О Господи, о Боже мой! | страница 42
Через неделю к нам вернулась флейта вместе с Дюшей, они издавали чудные трели. Волшебная флейта! Чудный Дюша! Его бы еще помыть… Кудри русые слиплись в сосульки, а на шее было подозрительное кое-что и кроме всего крестик. «Дюша, ты в Бога веруешь? — В какого такого? — А зачем крест носишь? — Для понту. — Дюша, нельзя ли тебе съездить в Андреаполь в баню? Я денег дам. — Куда-куда? — В баню, Дюша, а то у тебя на шее что-то наросло. — Это лишай, мне нельзя мыться. — Дюша, а не постирать ли тебе свое белье?» С пятого раза он согласился замочить белье. Дня через три его выставили наружу, таз везде мешал. У нас, в нашей хотилицкой пол-избушке, были прихожая и гостиная, кухня и столовая, спальня и русская печка — все «совмещенное». Отнесли таз на двор, и там все замерзло: голубые кальсоны тускло просвечивали из-подо льда.
Но Дюша сходил в баню.
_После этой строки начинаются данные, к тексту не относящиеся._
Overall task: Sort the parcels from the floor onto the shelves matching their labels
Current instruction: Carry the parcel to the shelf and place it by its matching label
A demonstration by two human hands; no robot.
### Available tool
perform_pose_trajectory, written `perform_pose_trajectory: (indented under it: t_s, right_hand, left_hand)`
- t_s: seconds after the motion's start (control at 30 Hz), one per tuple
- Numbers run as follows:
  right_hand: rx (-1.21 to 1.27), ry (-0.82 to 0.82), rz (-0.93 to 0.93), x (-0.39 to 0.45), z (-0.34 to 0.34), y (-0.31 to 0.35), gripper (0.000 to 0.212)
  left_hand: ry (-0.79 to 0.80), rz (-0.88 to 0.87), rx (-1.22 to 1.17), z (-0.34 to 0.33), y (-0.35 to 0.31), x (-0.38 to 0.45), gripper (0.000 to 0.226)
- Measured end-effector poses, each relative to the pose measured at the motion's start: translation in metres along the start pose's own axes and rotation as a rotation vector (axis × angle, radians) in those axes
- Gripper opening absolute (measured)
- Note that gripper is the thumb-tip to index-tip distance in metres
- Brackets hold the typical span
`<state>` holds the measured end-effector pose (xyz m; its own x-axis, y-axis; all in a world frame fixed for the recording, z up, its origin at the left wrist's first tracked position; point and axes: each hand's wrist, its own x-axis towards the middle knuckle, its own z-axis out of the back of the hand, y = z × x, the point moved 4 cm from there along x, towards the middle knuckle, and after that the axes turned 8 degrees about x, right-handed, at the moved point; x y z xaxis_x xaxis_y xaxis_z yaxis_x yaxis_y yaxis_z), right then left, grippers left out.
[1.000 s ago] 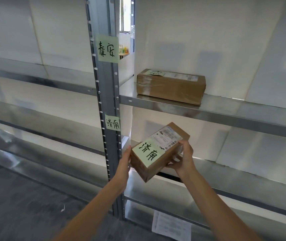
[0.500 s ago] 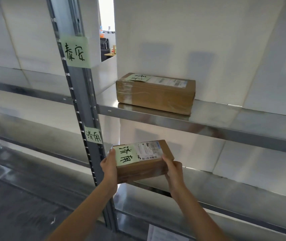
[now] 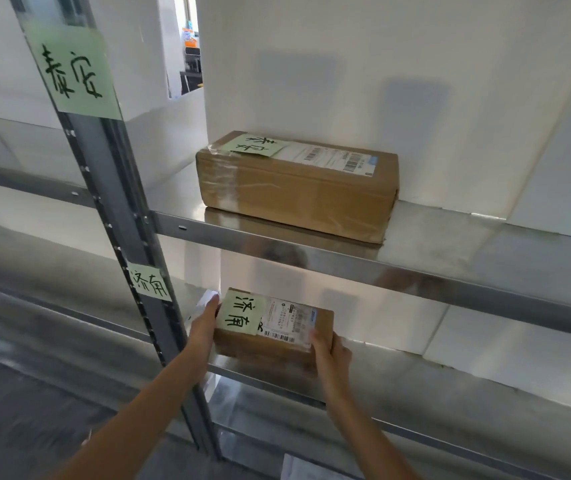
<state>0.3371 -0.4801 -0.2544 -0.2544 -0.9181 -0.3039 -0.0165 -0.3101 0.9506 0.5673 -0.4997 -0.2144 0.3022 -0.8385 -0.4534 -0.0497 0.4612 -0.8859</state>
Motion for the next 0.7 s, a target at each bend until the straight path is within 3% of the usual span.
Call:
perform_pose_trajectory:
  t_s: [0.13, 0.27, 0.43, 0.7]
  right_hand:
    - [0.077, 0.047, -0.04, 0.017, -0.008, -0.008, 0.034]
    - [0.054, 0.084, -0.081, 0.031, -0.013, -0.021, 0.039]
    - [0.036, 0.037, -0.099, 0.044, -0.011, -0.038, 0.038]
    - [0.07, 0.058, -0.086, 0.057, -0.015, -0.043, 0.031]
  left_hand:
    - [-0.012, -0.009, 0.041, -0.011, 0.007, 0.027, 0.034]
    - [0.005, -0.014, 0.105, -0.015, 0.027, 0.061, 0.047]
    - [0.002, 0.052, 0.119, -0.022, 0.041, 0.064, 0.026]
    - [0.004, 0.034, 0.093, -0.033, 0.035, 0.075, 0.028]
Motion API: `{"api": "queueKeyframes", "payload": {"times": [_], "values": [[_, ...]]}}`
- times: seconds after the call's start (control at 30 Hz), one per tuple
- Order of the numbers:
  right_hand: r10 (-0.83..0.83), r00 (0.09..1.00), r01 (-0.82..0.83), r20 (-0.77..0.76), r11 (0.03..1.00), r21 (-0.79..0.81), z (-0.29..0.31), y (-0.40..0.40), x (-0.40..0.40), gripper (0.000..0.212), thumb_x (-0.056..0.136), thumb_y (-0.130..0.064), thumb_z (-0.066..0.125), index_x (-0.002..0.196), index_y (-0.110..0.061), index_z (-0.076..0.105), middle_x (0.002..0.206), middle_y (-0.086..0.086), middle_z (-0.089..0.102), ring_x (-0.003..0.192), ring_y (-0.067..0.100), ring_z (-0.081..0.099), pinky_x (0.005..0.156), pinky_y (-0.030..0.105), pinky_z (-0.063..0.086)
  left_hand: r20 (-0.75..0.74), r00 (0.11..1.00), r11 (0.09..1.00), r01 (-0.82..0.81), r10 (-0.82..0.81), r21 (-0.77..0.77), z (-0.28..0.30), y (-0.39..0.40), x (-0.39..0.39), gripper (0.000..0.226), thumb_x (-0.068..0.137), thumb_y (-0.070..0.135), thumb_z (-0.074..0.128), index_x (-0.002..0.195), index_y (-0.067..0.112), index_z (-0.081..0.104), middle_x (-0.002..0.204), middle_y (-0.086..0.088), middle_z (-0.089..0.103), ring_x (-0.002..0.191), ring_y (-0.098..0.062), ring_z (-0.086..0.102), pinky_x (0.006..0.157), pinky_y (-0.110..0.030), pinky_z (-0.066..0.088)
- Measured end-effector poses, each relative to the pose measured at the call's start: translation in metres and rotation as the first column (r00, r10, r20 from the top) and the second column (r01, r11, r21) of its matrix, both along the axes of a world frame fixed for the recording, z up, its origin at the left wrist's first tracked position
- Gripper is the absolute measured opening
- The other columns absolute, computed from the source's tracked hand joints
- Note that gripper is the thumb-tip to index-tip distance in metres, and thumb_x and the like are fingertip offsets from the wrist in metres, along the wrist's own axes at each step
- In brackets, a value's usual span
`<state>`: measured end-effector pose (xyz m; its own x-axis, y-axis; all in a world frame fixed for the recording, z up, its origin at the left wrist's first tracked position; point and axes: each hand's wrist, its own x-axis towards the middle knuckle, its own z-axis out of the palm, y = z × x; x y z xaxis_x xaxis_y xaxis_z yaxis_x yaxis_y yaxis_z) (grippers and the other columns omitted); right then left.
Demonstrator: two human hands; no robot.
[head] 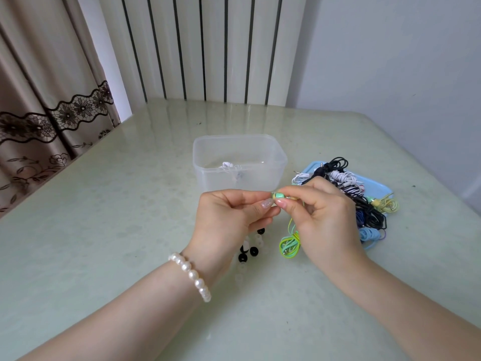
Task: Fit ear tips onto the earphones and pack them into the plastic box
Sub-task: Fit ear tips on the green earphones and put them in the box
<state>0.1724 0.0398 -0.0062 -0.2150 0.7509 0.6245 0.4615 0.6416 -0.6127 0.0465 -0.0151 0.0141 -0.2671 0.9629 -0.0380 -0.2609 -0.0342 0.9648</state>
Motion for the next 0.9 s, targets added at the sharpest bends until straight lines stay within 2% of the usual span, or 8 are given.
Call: {"api": "queueKeyframes", "payload": {"times": [0.07,0.17,0.23,0.33,0.43,0.57,0.73,0.9], "values": [[0.027,0.993,-0.044,-0.112,0.988,-0.148,0.003,0.001,-0.001,0.007,0.075,-0.018,0.069,0.077,-0.023,0.073,0.067,-0.005,0.058,0.061,0.006,0.052,0.056,0.012,0.037,-0.126,0.991,0.999,-0.04,0.044,0.037,-0.002,0.0,0.0,0.018,0.078,-0.005,0.065,0.073,0.011,0.072,0.069,-0.006,0.073,0.071,-0.017,0.071,0.07,-0.026,0.058],[0.028,0.966,-0.127,-0.256,0.917,-0.378,0.009,0.001,0.001,0.019,0.075,-0.011,0.073,0.07,-0.029,0.069,0.058,-0.015,0.064,0.055,-0.001,0.052,0.055,0.01,0.039,-0.271,0.959,0.996,-0.061,0.079,0.071,-0.003,0.001,0.0,0.021,0.077,-0.003,0.068,0.073,0.018,0.073,0.07,-0.003,0.073,0.072,-0.018,0.071,0.072,-0.028,0.058],[0.022,0.946,-0.197,-0.322,0.832,-0.519,0.015,0.0,0.003,0.01,0.075,-0.012,0.071,0.074,-0.022,0.071,0.052,-0.012,0.06,0.048,0.002,0.047,0.046,0.013,0.037,-0.23,0.971,0.996,-0.048,0.064,0.075,-0.001,0.001,-0.001,0.017,0.076,-0.006,0.068,0.077,0.01,0.071,0.07,-0.005,0.073,0.069,-0.017,0.071,0.071,-0.027,0.058],[0.076,0.918,-0.331,-0.389,0.688,-0.646,0.022,0.0,0.008,0.006,0.075,-0.014,0.067,0.08,-0.014,0.07,0.041,-0.012,0.049,0.036,0.003,0.038,0.036,0.013,0.028,-0.059,0.998,0.999,0.006,-0.003,0.052,0.004,0.003,-0.008,0.014,0.073,-0.009,0.065,0.079,0.003,0.068,0.067,-0.011,0.072,0.065,-0.018,0.071,0.067,-0.026,0.058],[0.136,0.876,-0.447,-0.463,0.591,-0.672,0.027,0.0,0.01,0.018,0.064,-0.019,0.065,0.079,-0.01,0.068,0.043,-0.01,0.049,0.036,0.003,0.039,0.038,0.014,0.031,0.065,0.995,0.997,0.078,-0.079,0.015,0.007,0.005,-0.014,0.012,0.062,0.0,0.067,0.073,0.003,0.069,0.066,-0.013,0.071,0.061,-0.017,0.07,0.063,-0.023,0.058],[0.159,0.859,-0.488,-0.487,0.545,-0.682,0.029,-0.001,0.012,0.019,0.061,-0.02,0.065,0.076,-0.009,0.069,0.049,-0.002,0.046,0.035,0.008,0.037,0.037,0.015,0.031,0.176,0.973,0.986,0.163,-0.152,-0.046,0.006,0.008,-0.016,0.011,0.057,0.001,0.064,0.064,0.004,0.072,0.06,-0.011,0.068,0.055,-0.014,0.067,0.056,-0.021,0.056],[0.155,0.847,-0.503,-0.509,0.544,-0.672,0.031,-0.003,0.012,0.016,0.06,-0.02,0.065,0.073,-0.011,0.07,0.05,0.0,0.045,0.035,0.009,0.036,0.036,0.015,0.031,0.201,0.964,0.98,0.189,-0.174,-0.058,0.0,0.009,-0.013,0.009,0.058,0.005,0.064,0.062,0.006,0.072,0.059,-0.009,0.067,0.053,-0.012,0.066,0.053,-0.019,0.055],[0.147,0.851,-0.48,-0.505,0.609,-0.631,0.031,-0.006,0.01,0.016,0.067,-0.017,0.064,0.079,-0.008,0.068,0.043,-0.01,0.052,0.037,0.003,0.04,0.038,0.013,0.032,0.115,0.989,0.994,0.088,-0.095,0.061,-0.003,0.007,-0.007,0.008,0.063,0.007,0.065,0.068,0.005,0.071,0.065,-0.011,0.07,0.061,-0.016,0.069,0.06,-0.021,0.056]]}}
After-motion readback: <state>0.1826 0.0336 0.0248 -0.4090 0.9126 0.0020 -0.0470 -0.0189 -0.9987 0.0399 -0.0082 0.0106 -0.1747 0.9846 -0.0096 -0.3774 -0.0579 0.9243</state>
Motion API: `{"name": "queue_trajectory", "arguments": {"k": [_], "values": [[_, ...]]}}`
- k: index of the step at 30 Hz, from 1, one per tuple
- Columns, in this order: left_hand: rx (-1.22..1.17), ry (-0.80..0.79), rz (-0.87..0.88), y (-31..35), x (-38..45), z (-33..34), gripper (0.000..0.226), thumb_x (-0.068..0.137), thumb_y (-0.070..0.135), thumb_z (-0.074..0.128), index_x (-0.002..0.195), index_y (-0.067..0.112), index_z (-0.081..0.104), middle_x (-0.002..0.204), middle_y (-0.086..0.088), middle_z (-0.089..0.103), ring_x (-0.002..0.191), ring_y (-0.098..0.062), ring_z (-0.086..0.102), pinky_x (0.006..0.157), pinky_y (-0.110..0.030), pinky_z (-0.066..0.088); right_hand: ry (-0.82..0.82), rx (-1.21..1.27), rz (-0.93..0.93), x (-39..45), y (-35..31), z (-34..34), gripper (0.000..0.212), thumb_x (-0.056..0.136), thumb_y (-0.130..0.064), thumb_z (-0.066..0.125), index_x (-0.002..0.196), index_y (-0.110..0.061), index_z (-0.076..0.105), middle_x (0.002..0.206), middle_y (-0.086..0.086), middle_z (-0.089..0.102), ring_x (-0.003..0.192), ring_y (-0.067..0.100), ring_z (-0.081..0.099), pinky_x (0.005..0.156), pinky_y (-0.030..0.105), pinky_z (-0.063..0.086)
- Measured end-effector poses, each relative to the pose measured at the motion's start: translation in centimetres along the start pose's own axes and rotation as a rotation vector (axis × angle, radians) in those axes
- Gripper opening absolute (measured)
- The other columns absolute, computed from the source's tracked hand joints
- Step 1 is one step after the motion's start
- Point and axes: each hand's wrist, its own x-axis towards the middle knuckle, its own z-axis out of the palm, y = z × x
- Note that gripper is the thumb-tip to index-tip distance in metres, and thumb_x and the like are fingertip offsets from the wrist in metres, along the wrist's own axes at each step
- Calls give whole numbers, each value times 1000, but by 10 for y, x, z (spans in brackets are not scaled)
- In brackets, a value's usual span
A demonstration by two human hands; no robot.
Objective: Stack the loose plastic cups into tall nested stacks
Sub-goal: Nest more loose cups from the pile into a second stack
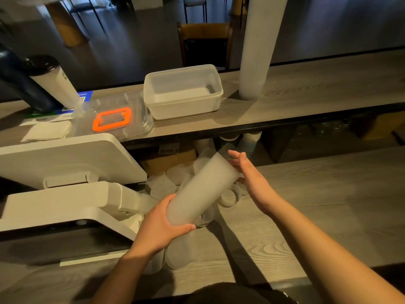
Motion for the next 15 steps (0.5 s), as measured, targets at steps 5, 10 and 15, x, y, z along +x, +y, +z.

Он не поехал в Андреаполь, он исхитрился проникнуть после нас в налимовскую, после чего лишай с него начисто смылся, но в бане нам отказали. Потом произошел случай такой, что нам отказали и от дома.
Мы с Машей пошли за каким-то инструментом. Налимова жена сказала, что Михаил Наумович (она звала его по имени-отчеству) как раз приехал и как раз на стройке, у него и спросите. Он строил себе новый дом. Пошли на стройку. Налим был один и стал показывать мне свои достижения и замечательные устройства, а Маше предложил сходить за санками, он даст мешок стружки нам на растопку. Маша ушла, а Налим кончил ораторствовать и пошел на меня с объятиями. Я попятилась, и, когда мы таким образом дошли до стены и пятиться было некуда, доска неприбитого пола качелями пошла вниз со второго этажа на первый. Никто не расшибся, но меня разобрал смех. Тут и Маша подоспела с санками. Налим поиграл желваками, но мешок стружек дал. А жене, наверно, сказал, чтобы в доме нас не привечала и девочек не пускала к нам рисовать. И этого, с дудкой, чтобы близко не подпускали.
У меня было женихов в достатке. Ко мне ходили деревенские свататься с бутылкой водки или с двумя бутылками пива и вареной колбасой. Предъявляли документы — паспорт, трудовую.
— Ты что, совсем? У меня год рождения 1935! — говорила я.
— И у меня, — тыкал корявым непослушным пальцем в паспорт соискатель. — Вот, 1953.
Сами выпивали, закусывали, а, получив отрицательный ответ, остатки недопитого и закуску уносили с собой, чтоб не уйти ни с чем. Некоторые были так настойчивы, что выдирали с корнем крюк, старенький кованый крюк, на который мы с Машей запирались на ночь. И обе мы в ночи, в одних ночных рубашках были, казалось, беззащитны. Но репутация столичных, умных (раз в суде победили) помогала нам чисто словесно отбиться от ухаживаний.